### Task item
Print verbatim the opening line of the material and every subsequent line through the one containing "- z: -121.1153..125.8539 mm".
-*-
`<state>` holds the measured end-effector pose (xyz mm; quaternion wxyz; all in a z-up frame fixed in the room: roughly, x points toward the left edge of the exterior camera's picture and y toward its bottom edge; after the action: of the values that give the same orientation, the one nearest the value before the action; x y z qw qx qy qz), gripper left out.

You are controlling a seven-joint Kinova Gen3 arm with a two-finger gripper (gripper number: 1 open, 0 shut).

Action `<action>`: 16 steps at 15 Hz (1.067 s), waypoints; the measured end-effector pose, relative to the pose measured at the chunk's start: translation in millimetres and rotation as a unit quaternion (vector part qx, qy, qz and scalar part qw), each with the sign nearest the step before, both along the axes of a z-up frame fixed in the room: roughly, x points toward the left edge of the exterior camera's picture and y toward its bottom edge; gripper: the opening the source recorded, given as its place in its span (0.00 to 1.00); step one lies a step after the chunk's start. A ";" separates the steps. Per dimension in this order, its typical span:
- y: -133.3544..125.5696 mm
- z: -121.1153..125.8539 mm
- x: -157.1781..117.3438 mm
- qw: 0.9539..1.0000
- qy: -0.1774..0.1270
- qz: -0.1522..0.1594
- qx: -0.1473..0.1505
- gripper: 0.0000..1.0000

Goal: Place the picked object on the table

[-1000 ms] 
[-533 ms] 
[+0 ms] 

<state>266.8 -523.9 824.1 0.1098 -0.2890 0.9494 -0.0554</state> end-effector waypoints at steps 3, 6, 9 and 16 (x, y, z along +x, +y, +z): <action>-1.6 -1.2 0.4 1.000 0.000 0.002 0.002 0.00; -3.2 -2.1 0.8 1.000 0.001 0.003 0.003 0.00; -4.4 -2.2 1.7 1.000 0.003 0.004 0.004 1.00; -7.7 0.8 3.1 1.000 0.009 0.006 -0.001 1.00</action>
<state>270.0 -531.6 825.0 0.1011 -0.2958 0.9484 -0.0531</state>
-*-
### Output
`<state>` holds the measured end-effector pose (xyz mm; quaternion wxyz; all in a z-up frame fixed in the room: roughly, x points toward the left edge of the exterior camera's picture and y toward its bottom edge; after the action: of the values that give the same orientation, the one nearest the value before the action; x y z qw qx qy qz), gripper left out.

You are controlling a seven-joint Kinova Gen3 arm with a two-finger gripper (gripper number: 1 open, 0 shut).

Action `<action>`: 16 steps at 15 Hz (1.067 s), waypoints; the measured end-effector pose, relative to the pose measured at the chunk's start: translation in millimetres and rotation as a unit quaternion (vector part qx, qy, qz and scalar part qw), each with the sign nearest the step before, both along the axes of a z-up frame fixed in the room: roughly, x points toward the left edge of the exterior camera's picture and y toward its bottom edge; gripper: the opening the source recorded, given as its place in its span (0.00 to 1.00); step one lies a step after the chunk's start. A ";" separates the steps. Per dimension in this order, its typical span:
- y: -133.3544..125.5696 mm
- z: -121.1153..125.8539 mm

This answer is now complete.